Reactions: Thank You! 1


----------



## Schroedc (Jun 10, 2016)

It looks like the Ninja assassins have failed again for another year and your horde of Koa is still safe......


Seriously though, Have a great weekend and congrats on another trip around the sun!

Reactions: Thank You! 1


----------



## Nature Man (Jun 10, 2016)

Happy Birthday! And Anniversary! Enjoy celebrating this weekend. Chuck

Reactions: Thank You! 1


----------



## David Seaba (Jun 10, 2016)

Happy birthday and anniversary!

Reactions: Thank You! 1


----------



## Wildthings (Jun 10, 2016)

Kevin said:


> Haha thanks guys. I might try to get some logs and see if my lick has changed. It's our anniversay too but we're both working. We have a weekend planned for this weekend lol.


Have a great Birthday and wonderful Anniversary (How many?) For the life of me I don't understand why you want your LICK to change! Must be that Mississippian rubbing off on ya!

Reactions: Thank You! 1 | Agree 2


----------



## woodtickgreg (Jun 10, 2016)

HAPPY BIRFDAY Kev!

Reactions: Thank You! 1


----------



## ripjack13 (Jun 10, 2016)

Oh...and Happy Anniversary Kevin and Mrs. Kevin!


I didn't want to post it together since it's 2 seperate occasions.....







Ok...fine. I forgot to mention it in the first post.

Reactions: Thank You! 1 | Funny 2


----------



## ClintW (Jun 10, 2016)

Happy birthday Kevin! Hope it's a great one!

Reactions: Thank You! 1


----------



## duncsuss (Jun 10, 2016)

Happy Kerfday, Bevin 

(Happy Anniversary too)

Reactions: Funny 2


----------



## SENC (Jun 10, 2016)

Happy Birthday and Anniversary! Hope your weekend plans for the weekend work out.

Reactions: Thank You! 1


----------



## DKMD (Jun 10, 2016)

Congrats on another year of marital bliss and happy birthday!

Reactions: Thank You! 1


----------



## steve bellinger (Jun 10, 2016)

Like my nephew always said happy new year. O and happy anniversary also

Reactions: Thank You! 1


----------



## Kevin (Jun 10, 2016)

steve bellinger said:


> Like my nephew always said happy new year...

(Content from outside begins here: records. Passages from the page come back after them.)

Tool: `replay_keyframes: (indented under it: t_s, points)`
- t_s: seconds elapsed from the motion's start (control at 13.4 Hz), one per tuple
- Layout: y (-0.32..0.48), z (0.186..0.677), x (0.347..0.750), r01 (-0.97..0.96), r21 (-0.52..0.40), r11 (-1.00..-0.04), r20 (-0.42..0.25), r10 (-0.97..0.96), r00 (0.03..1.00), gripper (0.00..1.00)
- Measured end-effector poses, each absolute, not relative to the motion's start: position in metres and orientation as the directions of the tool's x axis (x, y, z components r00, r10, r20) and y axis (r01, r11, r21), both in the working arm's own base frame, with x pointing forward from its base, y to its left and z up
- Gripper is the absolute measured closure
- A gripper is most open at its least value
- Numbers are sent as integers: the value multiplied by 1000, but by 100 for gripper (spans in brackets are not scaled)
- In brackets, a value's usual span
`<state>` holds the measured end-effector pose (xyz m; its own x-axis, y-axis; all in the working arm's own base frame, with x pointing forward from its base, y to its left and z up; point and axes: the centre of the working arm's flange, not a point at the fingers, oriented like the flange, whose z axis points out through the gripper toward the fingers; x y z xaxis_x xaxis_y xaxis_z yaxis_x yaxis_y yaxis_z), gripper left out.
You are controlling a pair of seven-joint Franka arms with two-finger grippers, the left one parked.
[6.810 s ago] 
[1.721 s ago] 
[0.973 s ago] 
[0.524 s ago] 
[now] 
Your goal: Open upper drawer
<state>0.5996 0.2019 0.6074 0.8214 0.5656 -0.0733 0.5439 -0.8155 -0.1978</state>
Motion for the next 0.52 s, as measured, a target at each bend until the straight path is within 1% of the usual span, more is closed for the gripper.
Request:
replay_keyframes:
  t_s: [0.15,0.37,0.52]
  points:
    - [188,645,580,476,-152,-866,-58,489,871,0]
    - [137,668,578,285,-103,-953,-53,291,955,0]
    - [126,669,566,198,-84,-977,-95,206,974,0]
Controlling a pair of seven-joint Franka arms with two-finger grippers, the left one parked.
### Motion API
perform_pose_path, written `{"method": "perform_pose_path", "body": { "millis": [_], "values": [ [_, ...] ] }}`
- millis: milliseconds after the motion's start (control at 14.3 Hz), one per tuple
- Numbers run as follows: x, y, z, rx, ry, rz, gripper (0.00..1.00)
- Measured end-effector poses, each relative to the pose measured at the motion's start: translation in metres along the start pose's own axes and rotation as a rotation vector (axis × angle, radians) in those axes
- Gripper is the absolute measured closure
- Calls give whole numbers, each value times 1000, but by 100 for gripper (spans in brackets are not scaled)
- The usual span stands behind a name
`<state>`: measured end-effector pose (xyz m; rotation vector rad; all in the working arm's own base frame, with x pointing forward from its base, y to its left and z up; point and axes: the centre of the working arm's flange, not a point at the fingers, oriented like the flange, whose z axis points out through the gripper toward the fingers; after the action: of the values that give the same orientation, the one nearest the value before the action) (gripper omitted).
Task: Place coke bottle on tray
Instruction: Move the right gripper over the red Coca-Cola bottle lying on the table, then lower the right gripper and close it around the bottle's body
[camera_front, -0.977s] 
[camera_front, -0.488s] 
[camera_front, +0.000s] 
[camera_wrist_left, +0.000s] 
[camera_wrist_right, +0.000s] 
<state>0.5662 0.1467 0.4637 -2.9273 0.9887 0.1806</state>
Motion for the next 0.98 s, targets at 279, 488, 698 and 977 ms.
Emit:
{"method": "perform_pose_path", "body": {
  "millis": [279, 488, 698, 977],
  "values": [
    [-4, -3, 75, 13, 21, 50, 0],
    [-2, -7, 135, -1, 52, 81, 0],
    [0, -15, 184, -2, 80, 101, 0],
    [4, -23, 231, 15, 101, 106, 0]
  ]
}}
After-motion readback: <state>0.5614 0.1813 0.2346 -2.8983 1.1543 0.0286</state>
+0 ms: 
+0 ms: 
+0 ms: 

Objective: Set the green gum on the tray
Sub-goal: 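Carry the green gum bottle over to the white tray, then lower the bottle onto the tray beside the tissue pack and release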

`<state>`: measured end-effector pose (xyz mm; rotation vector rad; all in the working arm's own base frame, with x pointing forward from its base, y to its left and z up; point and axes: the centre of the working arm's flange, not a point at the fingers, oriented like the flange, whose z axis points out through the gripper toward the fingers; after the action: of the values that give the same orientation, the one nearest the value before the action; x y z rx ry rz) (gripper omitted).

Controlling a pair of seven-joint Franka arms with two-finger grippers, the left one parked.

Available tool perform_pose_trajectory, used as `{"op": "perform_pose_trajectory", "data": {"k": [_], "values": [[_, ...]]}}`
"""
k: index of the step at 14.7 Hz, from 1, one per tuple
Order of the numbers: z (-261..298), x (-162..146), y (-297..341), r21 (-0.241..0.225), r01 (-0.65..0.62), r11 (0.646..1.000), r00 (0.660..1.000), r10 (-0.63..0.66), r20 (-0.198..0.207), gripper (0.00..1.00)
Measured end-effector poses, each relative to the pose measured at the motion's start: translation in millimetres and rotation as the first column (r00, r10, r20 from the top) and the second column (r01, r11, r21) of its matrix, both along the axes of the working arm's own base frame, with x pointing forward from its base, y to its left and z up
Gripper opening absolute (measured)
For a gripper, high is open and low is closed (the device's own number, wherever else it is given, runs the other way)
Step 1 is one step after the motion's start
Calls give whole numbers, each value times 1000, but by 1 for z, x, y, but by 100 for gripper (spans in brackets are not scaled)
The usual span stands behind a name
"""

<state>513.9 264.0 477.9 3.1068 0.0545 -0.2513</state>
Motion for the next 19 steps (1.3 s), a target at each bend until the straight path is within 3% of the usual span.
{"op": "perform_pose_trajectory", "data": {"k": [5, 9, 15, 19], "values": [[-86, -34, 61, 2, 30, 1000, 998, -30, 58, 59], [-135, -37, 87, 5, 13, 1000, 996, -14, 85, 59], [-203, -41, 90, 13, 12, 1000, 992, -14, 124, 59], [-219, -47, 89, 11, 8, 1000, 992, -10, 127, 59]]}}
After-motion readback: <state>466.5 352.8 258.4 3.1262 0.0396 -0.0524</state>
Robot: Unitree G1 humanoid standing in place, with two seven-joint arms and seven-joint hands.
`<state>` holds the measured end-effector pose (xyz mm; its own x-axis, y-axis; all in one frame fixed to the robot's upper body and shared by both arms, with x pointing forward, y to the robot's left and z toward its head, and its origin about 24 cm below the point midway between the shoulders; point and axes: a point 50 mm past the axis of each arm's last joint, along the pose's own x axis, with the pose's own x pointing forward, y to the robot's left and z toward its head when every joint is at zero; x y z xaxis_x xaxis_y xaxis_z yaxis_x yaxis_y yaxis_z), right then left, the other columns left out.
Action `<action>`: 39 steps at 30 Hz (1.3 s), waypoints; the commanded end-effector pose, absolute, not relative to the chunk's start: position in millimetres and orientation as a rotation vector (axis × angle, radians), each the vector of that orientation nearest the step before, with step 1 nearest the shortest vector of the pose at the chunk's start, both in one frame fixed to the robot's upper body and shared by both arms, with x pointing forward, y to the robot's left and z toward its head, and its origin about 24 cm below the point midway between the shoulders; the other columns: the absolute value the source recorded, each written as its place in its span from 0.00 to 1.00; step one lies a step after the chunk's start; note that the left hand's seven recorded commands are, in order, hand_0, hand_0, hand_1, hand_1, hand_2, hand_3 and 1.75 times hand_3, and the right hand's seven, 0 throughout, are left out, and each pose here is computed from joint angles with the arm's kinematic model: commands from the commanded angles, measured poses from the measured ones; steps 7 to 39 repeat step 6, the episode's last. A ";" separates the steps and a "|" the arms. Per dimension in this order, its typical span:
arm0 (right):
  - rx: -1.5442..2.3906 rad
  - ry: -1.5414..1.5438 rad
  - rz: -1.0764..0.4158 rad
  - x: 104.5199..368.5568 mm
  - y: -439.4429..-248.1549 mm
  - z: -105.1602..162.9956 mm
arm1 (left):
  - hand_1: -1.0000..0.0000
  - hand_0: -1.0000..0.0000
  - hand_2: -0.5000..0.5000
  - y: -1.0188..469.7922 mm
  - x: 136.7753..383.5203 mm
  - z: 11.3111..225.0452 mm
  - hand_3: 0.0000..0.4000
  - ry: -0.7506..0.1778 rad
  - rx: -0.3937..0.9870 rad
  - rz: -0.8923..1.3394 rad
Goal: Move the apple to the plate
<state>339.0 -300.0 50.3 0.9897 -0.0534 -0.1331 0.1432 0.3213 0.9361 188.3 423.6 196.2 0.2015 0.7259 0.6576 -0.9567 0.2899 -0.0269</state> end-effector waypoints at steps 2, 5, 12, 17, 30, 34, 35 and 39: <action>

That's funny I'll have to remember that one.


----------



## Kenbo (Jun 10, 2016)



Reactions: Way Cool 1


----------



## barry richardson (Jun 10, 2016)

Happy birthday young man!

Reactions: Thank You! 1


----------



## woodman6415 (Jun 10, 2016)

Happy Birthday ... Young whippersnapper ... Wishing you a life time of healthy years to follow

Reactions: Thank You! 1


----------



## Kevin (Jun 10, 2016)

Y'all are too much. Really appreciate it. I didn't have my birth date visible for a couple of years when I started this forum because I'm not big on birthdays but a member sort of took me to task about it saying that if I was going to celebrate other members' birthdays as I like to do then I needed to expose myself as well. So I did. Have fun with that one. I have exposed myself.


----------



## JR Parks (Jun 10, 2016)

yikes and be happy for both occasions!!!

Reactions: +Karma 1


----------



## Anthony (Jun 10, 2016)

Happy birthday

Reactions: Thank You! 1


----------



## woodman6415 (Jun 10, 2016)

Just a little to much info there ... Now I'll be having nightmares ..... Thanks 




Kevin said:


> Y'all are too much. Really appreciate it. I didn't have my birth date visible for a couple of years when I started this forum because I'm not big on birthdays but a member sort of took me to task about it saying that if I was going to celebrate other members' birthdays as I like to do then I needed to expose myself as well. So I did. Have fun with that one. I have exposed myself.

Reactions: Agree 1


----------



## rocky1 (Jun 10, 2016)

The mental images of nekkid leprechauns licking logs is killin me! 

Happy Birthday Kevin, and a Happy Anniversary to you and the Mrs. as well.

Reactions: Thank You! 1 | Funny 1


----------